Pagina:Max Havelaar of de Koffiveilingen der Nederlandsche Handelmaatschappy (vyfde druk).djvu/334

Uit Wikisource
Deze pagina is niet proefgelezen

Tine begreep dat ze iets miszegd had.

—Lieve Max … begon ze vriendelyk.

—Vervloekt! Wil je die stumperts zóó lang laten hongeren? Kan jy leven van zand?

—Lieve Max!

Maar hy sprong op. Er werd niet meer geteekend, dien avend. Hy ging toornig op-en-neer in de binnengalery, en eindelyk sprak hy op een toon die ruw en hard zou geklonken hebben aan iederen vreemde, doch door Tine heel anders werd opgevat:

—Vervloekt die lauwheid, die schandelyke lauwheid! Daar zit ik nu sedert een maand te wachten op recht, en intusschen wordt er vreeselyk geleden door dat arme volk. De Regent schynt er op te rekenen dat niemand hem aandurft! Zie …

Hy ging in zyn kantoor, en kwam terug met een brief in de hand, een brief die voor me ligt, lezer!

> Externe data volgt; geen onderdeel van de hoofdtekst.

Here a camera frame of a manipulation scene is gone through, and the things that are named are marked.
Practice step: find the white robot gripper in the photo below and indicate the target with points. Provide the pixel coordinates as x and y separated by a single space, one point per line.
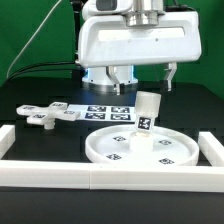
108 41

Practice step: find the white round table top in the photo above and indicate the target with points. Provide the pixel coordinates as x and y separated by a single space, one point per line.
124 144

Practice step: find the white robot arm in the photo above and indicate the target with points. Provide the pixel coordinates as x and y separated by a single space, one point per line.
142 13

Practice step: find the white marker sheet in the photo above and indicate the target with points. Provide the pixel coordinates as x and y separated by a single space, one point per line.
104 113

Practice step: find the white right fence bar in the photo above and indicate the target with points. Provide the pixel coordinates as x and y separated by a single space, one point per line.
212 149

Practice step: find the white fence bar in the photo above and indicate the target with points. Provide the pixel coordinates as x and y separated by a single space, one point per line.
7 138
103 176
212 149

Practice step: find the white cross-shaped table base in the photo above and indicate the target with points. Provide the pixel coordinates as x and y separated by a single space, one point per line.
46 116

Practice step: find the white left fence bar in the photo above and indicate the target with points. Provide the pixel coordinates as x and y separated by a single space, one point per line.
7 138

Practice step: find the white front fence bar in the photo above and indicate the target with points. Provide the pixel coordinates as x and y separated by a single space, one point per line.
103 176

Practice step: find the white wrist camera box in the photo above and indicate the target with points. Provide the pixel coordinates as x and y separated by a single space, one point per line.
105 7

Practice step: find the black camera stand pole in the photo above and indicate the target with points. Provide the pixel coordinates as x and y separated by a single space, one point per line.
76 6

—Zie, in dezen brief durft hy me voorstellen doen over de soort van arbeid dien hy wil laten verrichten door de menschen die hy onwettig heeft opgeroepen. Is dit niet de onbeschaamdheid te vèr gedreven?(176) En weet je wie dat zyn? Dat zyn vrouwen met kleine kinderen, met zuigelingen, zwangere vrouwen die van Parang-Koedjang zyn gedreven naar de hoofdplaats om voor hèm te werken! Mannen zyn er niet meer! En ze hebben niets te eten, en ze slapen op den weg, en eten zand! Kan jy zand eten? Moeten ze zand eten tot ik Gouverneur-generaal ben? Vervloekt!

Tine wist zeer goed op wien Max eigenlyk boos was, als hy zoo sprak tot haar die hy zoo liefhad.